Introduction: The identification and localization of lesions located in the small intestine that may provoke gastrointestinal bleeding is difficult.
Objective: To analyze the role of capsule endoscopy in patients with obscure digestive bleeding and to compare the results obtained with those of enteroscopy.
Patients and methods: Twenty-one patients with obscure digestive bleeding (acute hemorrhage in 11 patients and chronic anemia in 10) and normal total fibergastroscopy and fibrocolonoscopy were analyzed. All patients were instructed to receive the capsule and enteroscopy was performed after 1 week. The results obtained using both procedures were independently compared and without knowledge of the results of the other procedure.

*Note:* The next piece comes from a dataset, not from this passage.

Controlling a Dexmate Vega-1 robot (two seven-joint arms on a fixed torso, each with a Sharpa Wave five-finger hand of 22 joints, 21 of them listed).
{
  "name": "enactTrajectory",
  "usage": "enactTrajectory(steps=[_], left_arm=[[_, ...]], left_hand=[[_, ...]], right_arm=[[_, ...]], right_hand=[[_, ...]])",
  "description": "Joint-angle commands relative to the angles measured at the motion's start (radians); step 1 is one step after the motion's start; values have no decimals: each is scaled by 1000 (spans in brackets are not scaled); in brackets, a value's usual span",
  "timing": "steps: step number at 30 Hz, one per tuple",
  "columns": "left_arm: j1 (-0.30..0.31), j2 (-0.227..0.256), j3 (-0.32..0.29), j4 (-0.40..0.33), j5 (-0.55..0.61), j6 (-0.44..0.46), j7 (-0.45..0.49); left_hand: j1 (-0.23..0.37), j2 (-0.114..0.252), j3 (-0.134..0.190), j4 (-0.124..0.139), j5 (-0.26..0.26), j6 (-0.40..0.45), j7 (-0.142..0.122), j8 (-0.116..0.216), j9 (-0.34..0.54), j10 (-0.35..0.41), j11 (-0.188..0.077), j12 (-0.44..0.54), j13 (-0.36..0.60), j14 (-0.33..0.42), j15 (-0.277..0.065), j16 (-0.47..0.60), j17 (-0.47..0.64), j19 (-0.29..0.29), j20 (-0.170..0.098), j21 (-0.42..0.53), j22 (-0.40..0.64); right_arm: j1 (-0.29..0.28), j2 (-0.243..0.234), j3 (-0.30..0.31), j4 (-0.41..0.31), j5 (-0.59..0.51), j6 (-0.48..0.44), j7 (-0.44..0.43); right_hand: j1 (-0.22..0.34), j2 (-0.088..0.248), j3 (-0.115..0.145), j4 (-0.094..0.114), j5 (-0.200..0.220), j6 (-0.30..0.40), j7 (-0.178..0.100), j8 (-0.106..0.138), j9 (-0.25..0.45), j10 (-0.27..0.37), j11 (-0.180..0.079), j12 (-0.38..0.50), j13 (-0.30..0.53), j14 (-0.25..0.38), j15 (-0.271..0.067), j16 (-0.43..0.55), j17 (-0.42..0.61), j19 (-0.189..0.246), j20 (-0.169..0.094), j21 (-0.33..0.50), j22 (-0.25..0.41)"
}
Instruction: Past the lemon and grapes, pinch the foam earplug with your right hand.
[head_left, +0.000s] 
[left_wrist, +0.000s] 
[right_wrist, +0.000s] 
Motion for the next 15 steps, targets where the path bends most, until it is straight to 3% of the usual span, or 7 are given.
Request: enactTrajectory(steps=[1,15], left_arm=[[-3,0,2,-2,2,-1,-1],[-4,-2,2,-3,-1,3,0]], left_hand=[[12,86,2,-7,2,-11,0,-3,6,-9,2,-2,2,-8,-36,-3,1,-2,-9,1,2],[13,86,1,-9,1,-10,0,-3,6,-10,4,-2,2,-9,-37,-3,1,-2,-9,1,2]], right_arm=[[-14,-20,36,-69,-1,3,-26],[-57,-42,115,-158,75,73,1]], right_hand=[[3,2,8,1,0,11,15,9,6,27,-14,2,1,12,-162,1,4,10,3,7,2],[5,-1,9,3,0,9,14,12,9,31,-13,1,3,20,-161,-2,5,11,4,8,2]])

Results: Visualization of findings potentially related to gastrointestinal bleeding was significantly greater (p < 0.05) using the capsule (14 of 21 patients [66%]) than with enteroscopy (4 of 21 patients [19%]). The most frequent lesions were angiodysplasias and jejunal ulcers. In 4 patients, the results obtained led to a change in therapeutic approach. One patient with jejunal stenosis and two with ileal lesions underwent surgery, which confirmed the diagnosis of Crohn's disease in the first patient and carcinoid tumor in the remaining two. Another patient with evidence of angiodysplasia and bleeding was effectively treated with Argon-beam during enteroscopy. The capsule was well tolerated in all patients. In the patient with jejunal stenosis, capsule extraction was required during surgery.
Conclusions: Capsule endoscopy allows adequate visualization of the entire small intestine and its diagnostic efficacy is greater than that of enteroscopy in patients with obscure digestive bleeding. Moreover, in our series, this procedure allowed modification of therapy in one out of every five patients.